[What is being asked] Locate each line below that includes "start" and reproduce it.

____

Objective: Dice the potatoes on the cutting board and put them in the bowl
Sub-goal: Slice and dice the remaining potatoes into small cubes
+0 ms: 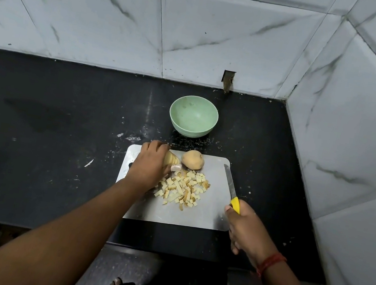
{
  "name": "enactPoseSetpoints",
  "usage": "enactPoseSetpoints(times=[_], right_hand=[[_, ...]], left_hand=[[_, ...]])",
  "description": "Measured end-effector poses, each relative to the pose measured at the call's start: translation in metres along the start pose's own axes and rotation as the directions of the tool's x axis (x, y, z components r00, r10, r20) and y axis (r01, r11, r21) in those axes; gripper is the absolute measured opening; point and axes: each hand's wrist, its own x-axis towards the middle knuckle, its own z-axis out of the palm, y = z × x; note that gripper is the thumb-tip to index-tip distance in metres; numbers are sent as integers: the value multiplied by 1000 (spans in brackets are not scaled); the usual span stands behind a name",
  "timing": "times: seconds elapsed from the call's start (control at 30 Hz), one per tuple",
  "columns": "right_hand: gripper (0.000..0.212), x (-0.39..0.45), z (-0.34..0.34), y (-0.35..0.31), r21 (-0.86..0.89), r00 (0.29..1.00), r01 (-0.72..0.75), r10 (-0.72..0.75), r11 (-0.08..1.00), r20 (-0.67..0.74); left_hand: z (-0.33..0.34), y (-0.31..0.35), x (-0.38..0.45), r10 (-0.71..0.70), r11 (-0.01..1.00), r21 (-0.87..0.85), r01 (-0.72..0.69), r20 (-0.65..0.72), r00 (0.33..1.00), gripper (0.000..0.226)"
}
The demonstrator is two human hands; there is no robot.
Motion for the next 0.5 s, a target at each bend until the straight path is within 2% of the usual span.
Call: enactPoseSetpoints(times=[0.17, 0.27, 0.4, 0.5], right_hand=[[18, -1, 0, 0, -26, 1000, -10, 10, 1000, 10], [18, 0, 1, 0, -84, 1000, -25, 25, 996, 1], [20, 6, 4, -4, -351, 995, -97, 79, 931, -65], [19, 8, 17, -6, -499, 996, -87, 84, 862, -28]], left_hand=[[-2, -2, -2, -71, 996, -58, 69, -46, 996, 57], [-6, 0, -4, -64, 995, -84, 58, -75, 995, 58], [-10, 18, -12, -40, 973, -230, -12, -218, 975, 58], [-7, 39, -21, 15, 943, -319, -91, -232, 973, 56]])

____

[Exercise output]
  "description": "Measured end-effector poses, each relative to the pose measured at the call's start: translation in metres along the start pose's own axes and rotation as the directions of the tool's x axis (x, y, z components r00, r10, r20) and y axis (r01, r11, r21) in those axes; gripper is the absolute measured opening; point and axes: each hand's wrist, its own x-axis towards the middle knuckle, its own z-axis out of the palm, y = z × x; note that gripper is the thumb-tip to index-tip distance in metres; numbers are sent as integers: the value multiplied by 1000 (spans in brackets are not scaled); the usual span stands behind a name",
  "timing": "times: seconds elapsed from the call's start (control at 30 Hz), one per tuple",

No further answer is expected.